Minneapolis crews certainly do not proclaim to know all the answers. However, maintenance managers have grown to recognize that the city has adopted new modal priorities, and that it is their responsibility as maintenance professionals to support those priorities by actively working to provide quality support services. They have been developing unit costs to perform these services in order to make appropriate budgetary requests. Early estimates were based on limited experience, but are getting better with time and experience. It is likely that as more systems come online, operational experience, organizational adjustments and economy of scale may help to reduce expenditures in the long run. Critical to success are two other factors. Collaboration between bicycle advocates, designers and maintenance staff is critical to ensuring that systems can be maintained. Users, advocates and staff all recognize they cannot always get their way, but a culture of communication and mutual understanding of overall goals leads to a better product.
Minneapolis has been fortunate to receive the recognition of policy makers who know that new facilities and inventory must come with a commitment for long-term maintenance budgeting in order to be successful. The first step is to identify desired service levels. Then, using estimates provided by public works for unit costs for the variety of facilities from trails to buffered bike lanes to protected bike lanes, policy makers are able to understand and agree to budget requests. In fact, in Minneapolis, budgeting for new bike lanes has become an annual “current service level adjustment” rather than merely a special enhanced request.
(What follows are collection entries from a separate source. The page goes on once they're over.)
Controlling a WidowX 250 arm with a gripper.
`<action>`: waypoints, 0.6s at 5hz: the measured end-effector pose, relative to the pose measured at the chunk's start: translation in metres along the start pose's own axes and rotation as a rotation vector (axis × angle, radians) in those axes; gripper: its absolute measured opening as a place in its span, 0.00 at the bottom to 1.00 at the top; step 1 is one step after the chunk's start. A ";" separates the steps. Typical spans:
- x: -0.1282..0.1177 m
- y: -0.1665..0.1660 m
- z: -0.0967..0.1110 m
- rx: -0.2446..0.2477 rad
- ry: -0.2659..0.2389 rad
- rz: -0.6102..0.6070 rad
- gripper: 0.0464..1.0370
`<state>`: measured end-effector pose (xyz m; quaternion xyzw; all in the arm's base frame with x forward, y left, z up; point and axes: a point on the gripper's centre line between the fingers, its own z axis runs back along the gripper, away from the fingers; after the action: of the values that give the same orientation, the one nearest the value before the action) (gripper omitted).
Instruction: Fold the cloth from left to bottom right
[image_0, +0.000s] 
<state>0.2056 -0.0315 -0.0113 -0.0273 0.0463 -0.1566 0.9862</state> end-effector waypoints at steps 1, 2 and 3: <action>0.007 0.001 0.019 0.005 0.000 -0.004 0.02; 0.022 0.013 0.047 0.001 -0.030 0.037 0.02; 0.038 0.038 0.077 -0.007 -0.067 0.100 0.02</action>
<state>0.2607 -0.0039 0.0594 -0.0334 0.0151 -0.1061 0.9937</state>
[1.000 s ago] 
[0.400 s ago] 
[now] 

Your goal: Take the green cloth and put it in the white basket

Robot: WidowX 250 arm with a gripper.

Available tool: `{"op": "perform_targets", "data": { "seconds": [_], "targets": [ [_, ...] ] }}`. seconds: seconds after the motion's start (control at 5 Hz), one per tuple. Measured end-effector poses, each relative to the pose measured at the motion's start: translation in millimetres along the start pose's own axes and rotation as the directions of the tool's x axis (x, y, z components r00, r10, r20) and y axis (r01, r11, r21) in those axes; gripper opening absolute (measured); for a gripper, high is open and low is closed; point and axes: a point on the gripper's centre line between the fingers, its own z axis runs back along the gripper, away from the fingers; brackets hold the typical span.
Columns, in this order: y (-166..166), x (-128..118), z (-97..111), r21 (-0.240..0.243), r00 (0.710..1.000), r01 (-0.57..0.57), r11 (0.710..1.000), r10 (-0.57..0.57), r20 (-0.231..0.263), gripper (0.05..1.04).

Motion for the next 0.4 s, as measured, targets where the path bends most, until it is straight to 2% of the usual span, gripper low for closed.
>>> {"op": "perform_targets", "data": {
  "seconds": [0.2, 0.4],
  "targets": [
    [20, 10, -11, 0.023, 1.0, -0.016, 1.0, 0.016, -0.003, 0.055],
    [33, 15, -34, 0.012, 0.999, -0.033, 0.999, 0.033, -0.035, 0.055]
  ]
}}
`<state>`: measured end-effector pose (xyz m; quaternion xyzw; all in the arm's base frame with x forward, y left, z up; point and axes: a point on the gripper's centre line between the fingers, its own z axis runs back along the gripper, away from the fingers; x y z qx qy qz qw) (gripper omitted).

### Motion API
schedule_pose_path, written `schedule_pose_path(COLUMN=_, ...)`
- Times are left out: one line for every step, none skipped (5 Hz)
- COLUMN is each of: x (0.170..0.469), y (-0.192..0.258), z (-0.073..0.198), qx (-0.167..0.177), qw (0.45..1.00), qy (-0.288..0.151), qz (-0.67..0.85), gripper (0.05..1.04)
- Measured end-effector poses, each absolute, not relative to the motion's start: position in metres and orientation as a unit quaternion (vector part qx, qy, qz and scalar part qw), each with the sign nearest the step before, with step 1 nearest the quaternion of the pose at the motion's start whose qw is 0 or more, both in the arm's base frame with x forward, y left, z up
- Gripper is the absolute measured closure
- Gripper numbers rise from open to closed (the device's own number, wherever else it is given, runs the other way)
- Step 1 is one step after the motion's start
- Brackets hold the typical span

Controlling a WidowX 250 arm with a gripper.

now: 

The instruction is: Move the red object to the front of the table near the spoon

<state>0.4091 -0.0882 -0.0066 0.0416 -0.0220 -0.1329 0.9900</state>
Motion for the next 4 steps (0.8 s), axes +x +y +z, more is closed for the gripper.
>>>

So, how’s it going? So far, we are enjoying a relatively positive experience in service delivery and public acceptance of service delivery. Difficult winters will definitely challenge crews, as well as the public’s perception of quality, but so far advocates, system users and policy makers seem appreciative of the efforts. And the city was able to shine when a 10-in. snowstorm fell on opening day of the Winter Cycling Congress. Crews responded so successfully that all outdoor riding tours scheduled for the conference were able to proceed as scheduled.
So, why not cycling in a winter city? Minnesota boasts a winter surfing club on Lake Superior! The rad waves come in December, which is the best time to hang 10 on Superior’s North Shore. If you can surf in Minnesota in winter, why can’t you ride a bike all year?